Dopamine D2-like receptors are expressed in pancreatic beta cells and mediate inhibition of insulin secretion.

J Biol Chem 2005 Nov 29;280(44):36824-32. Epub 2005 Aug 29.

Department of Cell Physiology and Metabolism, University Medical Center, Geneva University Hospitals, CH-1211 Geneva 4, Switzerland.

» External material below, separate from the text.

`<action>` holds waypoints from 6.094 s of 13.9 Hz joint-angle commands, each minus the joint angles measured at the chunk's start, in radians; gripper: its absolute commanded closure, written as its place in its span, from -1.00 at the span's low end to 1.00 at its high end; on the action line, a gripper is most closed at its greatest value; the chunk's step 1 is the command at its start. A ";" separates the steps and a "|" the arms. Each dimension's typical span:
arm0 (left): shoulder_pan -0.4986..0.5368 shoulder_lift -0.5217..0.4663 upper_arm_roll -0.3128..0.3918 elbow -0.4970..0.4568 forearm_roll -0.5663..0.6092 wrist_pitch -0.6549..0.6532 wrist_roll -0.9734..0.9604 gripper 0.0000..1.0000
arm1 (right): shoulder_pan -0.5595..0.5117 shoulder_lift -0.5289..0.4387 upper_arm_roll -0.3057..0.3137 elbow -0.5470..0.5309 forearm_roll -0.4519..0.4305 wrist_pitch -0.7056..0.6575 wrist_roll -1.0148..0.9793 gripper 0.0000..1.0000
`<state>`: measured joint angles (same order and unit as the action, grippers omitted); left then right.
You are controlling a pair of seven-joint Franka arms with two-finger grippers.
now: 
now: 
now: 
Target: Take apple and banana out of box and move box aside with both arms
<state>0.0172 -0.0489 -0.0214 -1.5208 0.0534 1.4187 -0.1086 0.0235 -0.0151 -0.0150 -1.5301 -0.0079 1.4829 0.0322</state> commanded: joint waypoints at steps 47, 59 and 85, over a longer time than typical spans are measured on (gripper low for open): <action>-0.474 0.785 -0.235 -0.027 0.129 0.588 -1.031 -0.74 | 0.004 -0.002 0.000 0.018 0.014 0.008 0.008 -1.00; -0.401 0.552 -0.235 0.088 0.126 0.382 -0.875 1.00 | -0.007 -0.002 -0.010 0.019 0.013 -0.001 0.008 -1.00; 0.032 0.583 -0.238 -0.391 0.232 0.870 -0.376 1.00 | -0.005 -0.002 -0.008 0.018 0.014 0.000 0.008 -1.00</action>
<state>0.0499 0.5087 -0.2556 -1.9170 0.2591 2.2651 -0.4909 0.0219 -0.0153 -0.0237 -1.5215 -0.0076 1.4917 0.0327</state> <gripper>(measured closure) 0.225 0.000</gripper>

Dopamine signaling is mediated by five cloned receptors, grouped into D1-like (D1 and D5) and D2-like (D2, D3 and D4) families. We identified by reverse transcription-PCR the presence of dopamine receptors from both families in INS-1E insulin-secreting cells as well as in rodent and human isolated islets. D2 receptor expression was confirmed by immunodetection revealing localization on insulin secretory granules of INS-1E and primary rodent and human beta cells. We then tested potential effects mediated by the identified receptors on beta cell function. Dopamine (10 microM) and the D2-like receptor agonist quinpirole (5 microM) inhibited glucose-stimulated insulin secretion tested in several models, i.e. INS-1E beta cells, fluorescence-activated cell-sorted primary rat beta cells, and pancreatic islets of rat, mouse, and human origin. Insulin exocytosis is controlled by metabolism coupled to cytosolic calcium changes. Measurements of glucose-induced mitochondrial hyperpolarization and ATP generation showed that dopamine and D2-like agonists did not inhibit glucose metabolism. On the other hand, dopamine decreased cell membrane depolarization as well as cytosolic calcium increases evoked by glucose stimulation in INS-1E beta cells. These results show for the first time that dopamine receptors are expressed in pancreatic beta cells. Dopamine inhibited glucose-stimulated insulin secretion, an effect that could be ascribed to D2-like receptors. Regarding the molecular mechanisms implicated in dopamine-mediated inhibition of insulin release, our results point to distal steps in metabolism-secretion coupling. Thus, the role played by dopamine in glucose homeostasis might involve dopamine receptors, expressed in pancreatic beta cells, modulating insulin release.